“The sanctions as imposed so far have not caused them to change their behavior or their policy,” Clapper said.
He and others testifying Tuesday indicated that their assessment of Iran’s willingness to launch attacks in the United States stems mainly from a more-detailed understanding of the country’s role in the alleged plot to assassinate the Saudi ambassador, Adel al-Jubeir.
As described by U.S. officials in October, the convoluted scheme was to rely on assassins from a Mexican drug cartel to carry out the killing at a restaurant in Washington.
U.S. officials said the plot was devised by an Iranian American with ties to Iran’s Revolutionary Guard Corps. But the plan was foiled when the would-be operative mistakenly hired a paid informant of the Drug Enforcement Administration to carry it out. Iranian officials have denied any role in the plot.
It was “so unusual and amateurish that many initially doubted that Iran was responsible,” Sen. Dianne Feinstein (D-Calif.), chairman of the Senate Intelligence Committee, said in Tuesday’s hearing. “Well, let me state for the record, I have no such a doubt.”

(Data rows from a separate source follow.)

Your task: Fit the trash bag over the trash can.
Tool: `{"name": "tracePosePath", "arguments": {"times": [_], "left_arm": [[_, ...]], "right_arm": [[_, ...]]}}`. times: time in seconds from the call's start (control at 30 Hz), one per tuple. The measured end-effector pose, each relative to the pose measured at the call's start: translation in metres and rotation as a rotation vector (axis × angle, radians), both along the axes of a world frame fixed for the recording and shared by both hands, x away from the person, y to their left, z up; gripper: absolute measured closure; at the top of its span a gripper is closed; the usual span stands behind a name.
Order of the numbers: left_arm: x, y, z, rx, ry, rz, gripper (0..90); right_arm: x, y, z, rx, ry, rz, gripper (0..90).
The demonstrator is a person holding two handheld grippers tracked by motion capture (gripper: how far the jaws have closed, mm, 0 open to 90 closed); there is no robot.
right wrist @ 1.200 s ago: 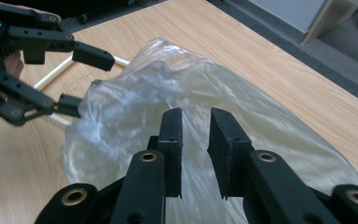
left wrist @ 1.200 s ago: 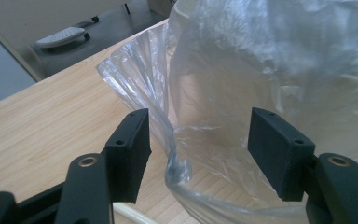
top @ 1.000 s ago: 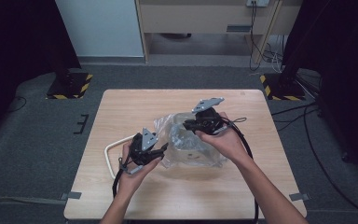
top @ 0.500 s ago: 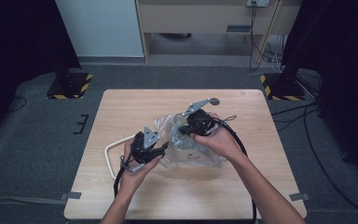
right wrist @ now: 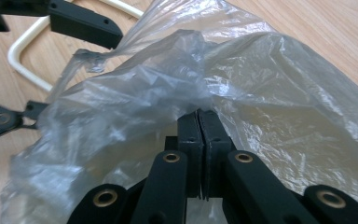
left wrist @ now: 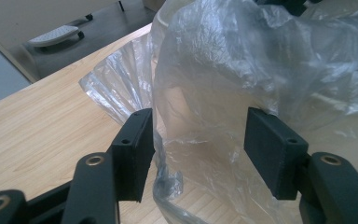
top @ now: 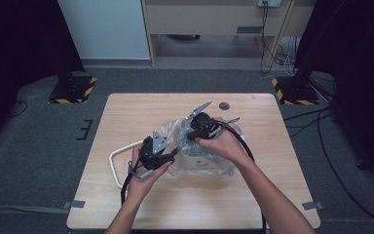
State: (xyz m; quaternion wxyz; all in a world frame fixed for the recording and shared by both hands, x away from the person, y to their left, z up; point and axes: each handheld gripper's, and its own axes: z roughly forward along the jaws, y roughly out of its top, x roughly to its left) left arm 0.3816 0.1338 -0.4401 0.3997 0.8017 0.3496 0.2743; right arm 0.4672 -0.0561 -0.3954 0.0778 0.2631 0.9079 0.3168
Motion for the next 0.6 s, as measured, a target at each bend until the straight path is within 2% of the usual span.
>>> {"name": "tracePosePath", "arguments": {"times": [0.6], "left_arm": [[-0.001, 0.000, 0.001, -0.003, -0.001, -0.003, 42.2]], "right_arm": [[0.017, 0.010, -0.019, -0.045, 0.037, -0.053, 84.7]]}}
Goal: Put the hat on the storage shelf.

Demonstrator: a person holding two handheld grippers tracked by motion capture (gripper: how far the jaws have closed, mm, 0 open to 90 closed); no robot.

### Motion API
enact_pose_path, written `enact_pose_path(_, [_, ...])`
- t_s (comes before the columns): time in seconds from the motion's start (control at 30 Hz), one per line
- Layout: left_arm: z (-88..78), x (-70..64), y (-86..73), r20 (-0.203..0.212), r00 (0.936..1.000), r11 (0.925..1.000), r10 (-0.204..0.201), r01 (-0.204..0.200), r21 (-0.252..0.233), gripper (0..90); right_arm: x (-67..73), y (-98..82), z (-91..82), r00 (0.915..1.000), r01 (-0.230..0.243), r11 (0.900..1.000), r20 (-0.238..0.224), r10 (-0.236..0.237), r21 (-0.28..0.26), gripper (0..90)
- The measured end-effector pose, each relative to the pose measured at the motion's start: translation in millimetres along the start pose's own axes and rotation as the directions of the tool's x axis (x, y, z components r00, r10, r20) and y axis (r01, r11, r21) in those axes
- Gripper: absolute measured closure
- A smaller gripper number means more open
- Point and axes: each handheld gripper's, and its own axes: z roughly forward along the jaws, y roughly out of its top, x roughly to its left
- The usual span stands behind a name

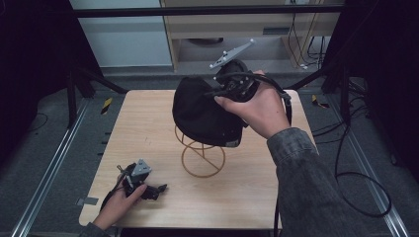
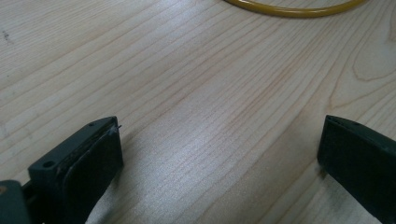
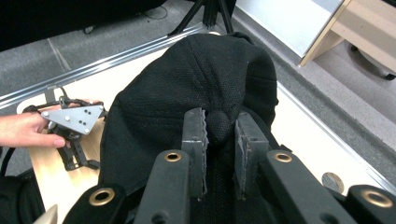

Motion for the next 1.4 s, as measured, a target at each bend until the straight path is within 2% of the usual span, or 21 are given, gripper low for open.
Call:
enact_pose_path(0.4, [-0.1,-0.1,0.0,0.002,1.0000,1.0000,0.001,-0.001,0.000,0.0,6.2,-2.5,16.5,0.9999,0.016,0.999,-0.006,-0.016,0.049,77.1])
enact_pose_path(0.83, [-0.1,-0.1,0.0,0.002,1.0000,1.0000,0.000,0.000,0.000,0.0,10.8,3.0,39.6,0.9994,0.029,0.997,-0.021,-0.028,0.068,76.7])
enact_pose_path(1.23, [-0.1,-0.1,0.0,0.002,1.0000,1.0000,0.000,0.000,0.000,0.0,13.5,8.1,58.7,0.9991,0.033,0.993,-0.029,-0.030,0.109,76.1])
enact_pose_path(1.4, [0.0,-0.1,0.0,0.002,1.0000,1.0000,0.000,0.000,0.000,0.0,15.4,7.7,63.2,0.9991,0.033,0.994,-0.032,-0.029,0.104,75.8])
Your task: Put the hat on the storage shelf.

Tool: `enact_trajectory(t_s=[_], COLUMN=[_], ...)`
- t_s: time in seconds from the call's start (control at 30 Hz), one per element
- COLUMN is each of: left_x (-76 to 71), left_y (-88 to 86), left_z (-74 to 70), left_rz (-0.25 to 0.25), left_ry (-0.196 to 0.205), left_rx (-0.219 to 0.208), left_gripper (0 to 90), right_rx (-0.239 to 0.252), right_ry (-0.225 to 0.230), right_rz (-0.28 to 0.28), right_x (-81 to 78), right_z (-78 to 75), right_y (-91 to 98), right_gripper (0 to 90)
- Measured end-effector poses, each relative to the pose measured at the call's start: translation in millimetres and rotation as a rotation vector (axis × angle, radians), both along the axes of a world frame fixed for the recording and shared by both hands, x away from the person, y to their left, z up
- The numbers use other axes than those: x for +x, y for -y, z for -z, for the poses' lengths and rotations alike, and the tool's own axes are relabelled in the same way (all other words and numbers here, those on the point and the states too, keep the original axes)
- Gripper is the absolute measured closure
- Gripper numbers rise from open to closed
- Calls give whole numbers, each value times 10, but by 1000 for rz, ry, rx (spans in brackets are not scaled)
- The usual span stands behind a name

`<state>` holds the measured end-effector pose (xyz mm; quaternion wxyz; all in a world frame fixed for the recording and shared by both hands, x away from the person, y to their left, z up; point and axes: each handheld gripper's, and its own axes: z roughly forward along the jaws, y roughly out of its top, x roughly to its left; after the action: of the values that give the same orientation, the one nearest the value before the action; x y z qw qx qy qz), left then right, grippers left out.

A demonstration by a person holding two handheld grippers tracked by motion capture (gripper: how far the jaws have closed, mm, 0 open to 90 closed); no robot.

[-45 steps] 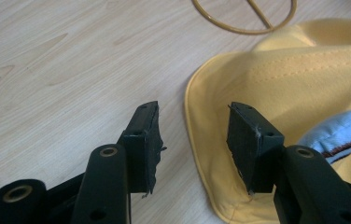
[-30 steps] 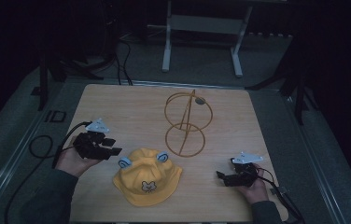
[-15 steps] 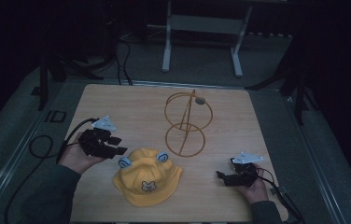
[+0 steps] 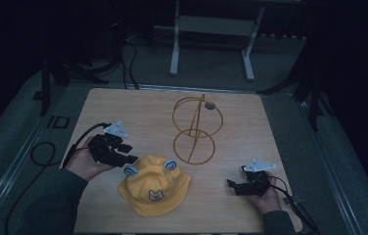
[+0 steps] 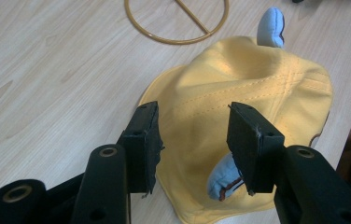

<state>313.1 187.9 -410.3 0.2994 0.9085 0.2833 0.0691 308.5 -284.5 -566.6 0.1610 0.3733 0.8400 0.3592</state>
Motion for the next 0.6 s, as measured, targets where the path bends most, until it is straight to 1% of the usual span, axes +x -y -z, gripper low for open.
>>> enact_trajectory(t_s=[0.43,0.5,0.6], left_x=[1,4,2], left_y=[76,96,117], left_z=[-41,-48,-48], left_rz=[33,46,48], left_ry=[-13,-15,-21], left_rx=[39,48,49], left_gripper=[537,536,536], right_rx=[-1,-1,0], right_ry=[0,0,0], right_rz=[0,-1,0], right_x=[0,0,0], right_z=[0,0,0], right_y=[0,0,0], right_gripper=[144,145,145])
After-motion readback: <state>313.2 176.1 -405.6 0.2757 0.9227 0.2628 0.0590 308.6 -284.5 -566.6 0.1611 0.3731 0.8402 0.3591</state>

Experts said Iran’s willingness to back such a scheme may reflect a sense among Iran’s leadership that prevailing against the United States and Israel may require adopting new, lower-percentage means of carrying out attacks.

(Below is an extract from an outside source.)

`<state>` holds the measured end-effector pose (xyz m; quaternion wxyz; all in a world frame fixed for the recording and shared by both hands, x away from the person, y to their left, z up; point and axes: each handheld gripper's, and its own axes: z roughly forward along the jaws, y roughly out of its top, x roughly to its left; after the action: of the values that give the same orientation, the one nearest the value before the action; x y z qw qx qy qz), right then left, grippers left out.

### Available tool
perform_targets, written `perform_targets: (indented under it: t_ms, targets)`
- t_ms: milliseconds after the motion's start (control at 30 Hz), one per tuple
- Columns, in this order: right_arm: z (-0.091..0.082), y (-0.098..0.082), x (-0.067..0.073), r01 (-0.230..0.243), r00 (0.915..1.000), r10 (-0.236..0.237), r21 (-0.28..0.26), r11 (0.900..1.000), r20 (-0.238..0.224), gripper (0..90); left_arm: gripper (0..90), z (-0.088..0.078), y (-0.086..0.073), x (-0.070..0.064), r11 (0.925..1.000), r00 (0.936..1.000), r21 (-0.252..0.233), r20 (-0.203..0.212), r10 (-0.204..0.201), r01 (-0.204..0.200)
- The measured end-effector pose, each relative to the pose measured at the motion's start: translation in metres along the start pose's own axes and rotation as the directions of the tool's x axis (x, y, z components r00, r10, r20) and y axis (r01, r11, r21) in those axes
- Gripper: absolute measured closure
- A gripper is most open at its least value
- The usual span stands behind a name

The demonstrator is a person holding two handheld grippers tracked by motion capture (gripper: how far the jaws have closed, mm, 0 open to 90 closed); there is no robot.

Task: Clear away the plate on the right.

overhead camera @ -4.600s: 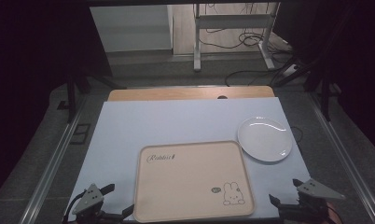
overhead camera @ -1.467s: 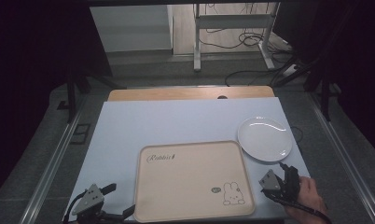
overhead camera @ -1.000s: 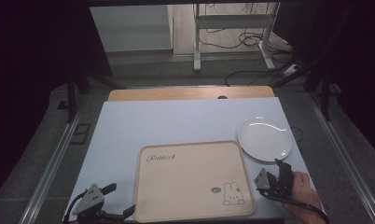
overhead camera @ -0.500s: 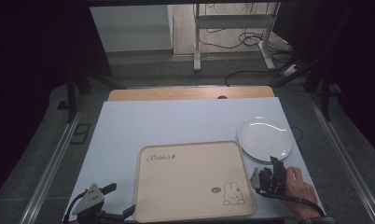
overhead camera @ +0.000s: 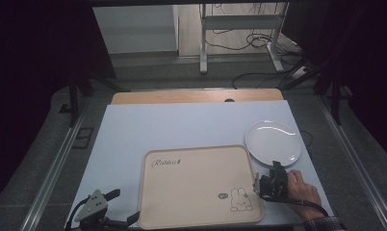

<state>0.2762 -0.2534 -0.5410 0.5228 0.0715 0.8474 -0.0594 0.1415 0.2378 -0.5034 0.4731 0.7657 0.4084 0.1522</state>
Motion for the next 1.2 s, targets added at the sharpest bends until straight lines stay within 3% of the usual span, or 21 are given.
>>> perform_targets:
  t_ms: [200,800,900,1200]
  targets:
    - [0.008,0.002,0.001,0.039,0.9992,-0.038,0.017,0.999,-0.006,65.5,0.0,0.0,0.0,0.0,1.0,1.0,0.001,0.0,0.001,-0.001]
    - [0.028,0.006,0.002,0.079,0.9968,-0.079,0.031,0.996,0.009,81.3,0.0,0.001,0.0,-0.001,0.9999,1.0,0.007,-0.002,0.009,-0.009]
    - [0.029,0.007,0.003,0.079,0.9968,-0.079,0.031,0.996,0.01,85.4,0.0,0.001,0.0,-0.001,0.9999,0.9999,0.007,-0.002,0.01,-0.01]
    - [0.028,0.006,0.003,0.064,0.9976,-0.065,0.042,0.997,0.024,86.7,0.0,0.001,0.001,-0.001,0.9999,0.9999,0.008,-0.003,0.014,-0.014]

“I see the Iranians feeling that they are under siege,” said Daniel Byman, an Iran expert at Georgetown University and a former CIA analyst. Given Iran’s resources and ties to terrorist groups, including Hezbollah, Byman said that it is “plausible” that Iran already has agents inside the United States.
Clapper’s testimony also called attention to other emerging national security concerns, including cyber-related threats from China and Russia and the diminished but persistent danger to the United States posed by al-Qaeda.
This year’s assessment was the first to evaluate the terrorist network since its founder and leader, Osama bin Laden, was killed in a U.S. commando raid in May. That blow, combined with the toll taken by subsequent strikes and raids, has destroyed al-Qaeda’s core.
As a result, Clapper said in the testimony, the United States is entering a “critical transitional phase for the terrorist threat,” in which smaller-bore strikes from regional nodes are more likely than elaborate, mass-casualty plots.
If the pressure on al-Qaeda can be maintained, “there is a better-than-even chance that decentralization will lead to fragmentation,” Clapper said in his prepared statement. The terrorist group “will seek to execute smaller, simpler plots to demonstrate relevance to the global jihad.”
The group’s affiliate in Yemen continues to be seen as the most likely source of plots targeting the United States. But the death of U.S.-born cleric Anwar al-Awlaki in a CIA drone strike in Yemen last year has at least temporarily eroded the affiliate’s ability to mount international attacks, officials said.